(Data extract Opens)

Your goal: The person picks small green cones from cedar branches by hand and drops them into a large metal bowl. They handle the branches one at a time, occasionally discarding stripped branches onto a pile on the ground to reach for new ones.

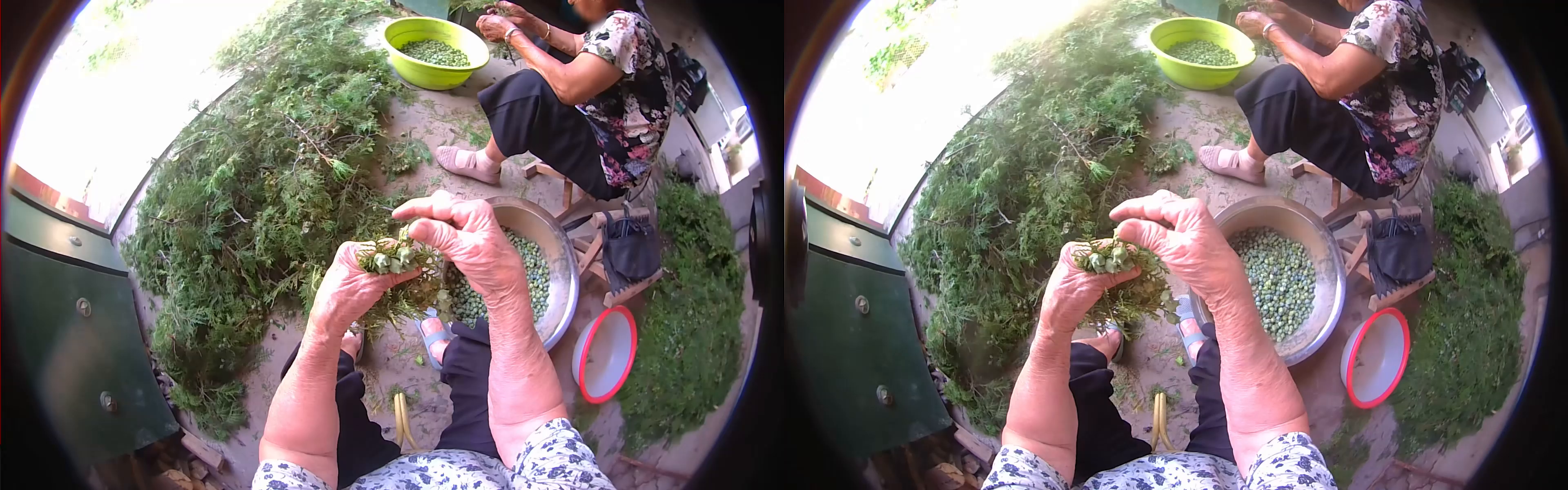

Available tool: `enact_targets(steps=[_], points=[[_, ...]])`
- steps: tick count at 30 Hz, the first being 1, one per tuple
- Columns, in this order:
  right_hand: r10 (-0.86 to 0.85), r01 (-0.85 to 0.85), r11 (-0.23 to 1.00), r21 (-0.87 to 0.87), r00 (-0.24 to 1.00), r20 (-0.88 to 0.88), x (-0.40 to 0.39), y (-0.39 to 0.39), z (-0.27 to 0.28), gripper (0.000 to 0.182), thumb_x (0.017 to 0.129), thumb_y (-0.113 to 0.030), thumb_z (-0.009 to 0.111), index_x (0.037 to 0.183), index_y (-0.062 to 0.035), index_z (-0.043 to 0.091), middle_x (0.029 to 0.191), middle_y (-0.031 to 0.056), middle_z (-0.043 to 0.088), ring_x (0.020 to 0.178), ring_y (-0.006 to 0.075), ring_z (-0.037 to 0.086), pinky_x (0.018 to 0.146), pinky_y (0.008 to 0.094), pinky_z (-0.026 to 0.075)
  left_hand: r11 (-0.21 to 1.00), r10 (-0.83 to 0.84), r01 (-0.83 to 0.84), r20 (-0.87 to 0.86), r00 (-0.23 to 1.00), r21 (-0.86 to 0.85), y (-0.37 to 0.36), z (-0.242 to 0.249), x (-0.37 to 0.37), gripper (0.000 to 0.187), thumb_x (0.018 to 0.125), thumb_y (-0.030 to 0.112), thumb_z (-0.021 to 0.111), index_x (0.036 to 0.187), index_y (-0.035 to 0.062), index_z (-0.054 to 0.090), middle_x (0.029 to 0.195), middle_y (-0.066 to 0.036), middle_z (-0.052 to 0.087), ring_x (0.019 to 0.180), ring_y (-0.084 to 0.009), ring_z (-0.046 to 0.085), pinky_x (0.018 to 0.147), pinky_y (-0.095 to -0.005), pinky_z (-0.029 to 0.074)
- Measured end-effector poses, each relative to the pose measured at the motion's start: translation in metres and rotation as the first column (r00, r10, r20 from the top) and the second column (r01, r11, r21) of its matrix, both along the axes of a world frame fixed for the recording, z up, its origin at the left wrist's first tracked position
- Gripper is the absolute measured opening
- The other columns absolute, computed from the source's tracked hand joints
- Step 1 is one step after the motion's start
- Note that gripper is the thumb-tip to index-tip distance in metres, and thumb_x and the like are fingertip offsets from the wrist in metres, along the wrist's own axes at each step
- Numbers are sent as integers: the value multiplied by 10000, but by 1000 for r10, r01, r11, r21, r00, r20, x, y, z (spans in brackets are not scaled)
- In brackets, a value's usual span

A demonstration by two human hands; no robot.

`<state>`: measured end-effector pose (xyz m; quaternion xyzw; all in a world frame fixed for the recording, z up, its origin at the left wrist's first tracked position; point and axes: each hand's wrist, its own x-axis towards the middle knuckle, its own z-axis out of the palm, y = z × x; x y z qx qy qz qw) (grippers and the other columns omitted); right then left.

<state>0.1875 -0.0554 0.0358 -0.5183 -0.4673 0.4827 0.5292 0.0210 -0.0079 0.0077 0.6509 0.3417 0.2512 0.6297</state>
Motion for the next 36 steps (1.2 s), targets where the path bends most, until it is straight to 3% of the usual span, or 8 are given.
enact_targets(steps=[5, 7, 9, 12, 16, 27, 33, 36], points=[[-15, 16, 997, 76, 1000, -20, -6, 5, -22, 186, 789, -187, 703, 870, -19, 692, 807, 38, 604, 797, 114, 541, 763, 264, 420, 1000, 25, -25, 0, 1000, -12, -2, 1, 3, 182, 693, 64, 754, 847, 10, 675, 737, 11, 665, 672, -37, 549, 641, -236, 462], [-162, 194, 974, 116, 957, -242, -13, 7, -24, 166, 812, -182, 683, 825, -17, 691, 765, 24, 598, 719, 85, 525, 655, 231, 412, 999, 51, -51, 25, 998, -20, -3, 4, 5, 184, 692, 63, 755, 851, 12, 677, 737, 10, 665, 672, -41, 553, 643, -236, 463], [-201, 181, 979, -90, 921, -333, -5, 4, -21, 193, 836, -198, 660, 851, -6, 658, 734, 15, 591, 638, 71, 497, 526, 208, 373, 997, 79, -77, 50, 996, -31, -3, 4, 4, 187, 691, 62, 756, 854, 13, 679, 738, 8, 665, 672, -45, 557, 645, -237, 464], [-135, 247, 969, 7, 554, -821, 13, 12, -30, 193, 872, -179, 605, 949, -8, 560, 793, 49, 570, 600, 101, 499, 450, 201, 365, 998, 58, -58, 38, 998, 9, -3, 1, -1, 194, 686, 53, 758, 861, 14, 684, 747, -1, 666, 676, -57, 564, 653, -239, 467], [-145, 90, 989, -114, 666, -732, 5, 9, -24, 136, 864, -9, 519, 996, -2, 549, 782, 50, 558, 599, 99, 508, 458, 191, 381, 992, 100, -96, 48, 994, -86, -2, 2, -3, 213, 681, 52, 762, 874, 18, 678, 779, 0, 666, 690, -67, 568, 660, -247, 470], [165, -185, 982, -35, 935, -313, 0, 2, -12, 202, 889, -169, 585, 1028, -28, 623, 646, -89, 469, 530, -11, 362, 470, 140, 268, 977, 27, -12, 67, 997, -213, -2, 9, -4, 251, 663, 22, 751, 901, 21, 670, 825, -16, 670, 740, -98, 590, 692, -266, 476], [-122, 122, 992, -21, 943, -310, -11, 8, -23, 148, 907, -163, 557, 960, -29, 594, 639, -70, 480, 522, 6, 376, 469, 152, 294, 983, 57, -51, 33, 998, -179, -1, 8, -4, 251, 672, 35, 751, 908, 25, 665, 859, -26, 662, 763, -116, 593, 707, -268, 474], [-237, 312, 949, 42, 796, -557, 5, 12, -24, 143, 920, -152, 532, 962, -15, 544, 745, 22, 560, 592, 64, 491, 499, 179, 389, 980, 121, -115, 30, 992, -160, -2, 8, 0, 213, 694, 67, 750, 881, 16, 662, 809, -19, 658, 717, -104, 571, 675, -269, 465]])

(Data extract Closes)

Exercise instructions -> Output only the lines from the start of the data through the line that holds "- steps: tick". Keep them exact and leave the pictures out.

Exercise solution ->
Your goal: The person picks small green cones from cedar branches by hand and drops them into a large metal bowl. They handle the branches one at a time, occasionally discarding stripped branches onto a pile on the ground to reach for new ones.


Available tool: `enact_targets(steps=[_], points=[[_, ...]])`
- steps: tick count at 30 Hz, the first being 1, one per tuple

This answer leaves nothing further to address.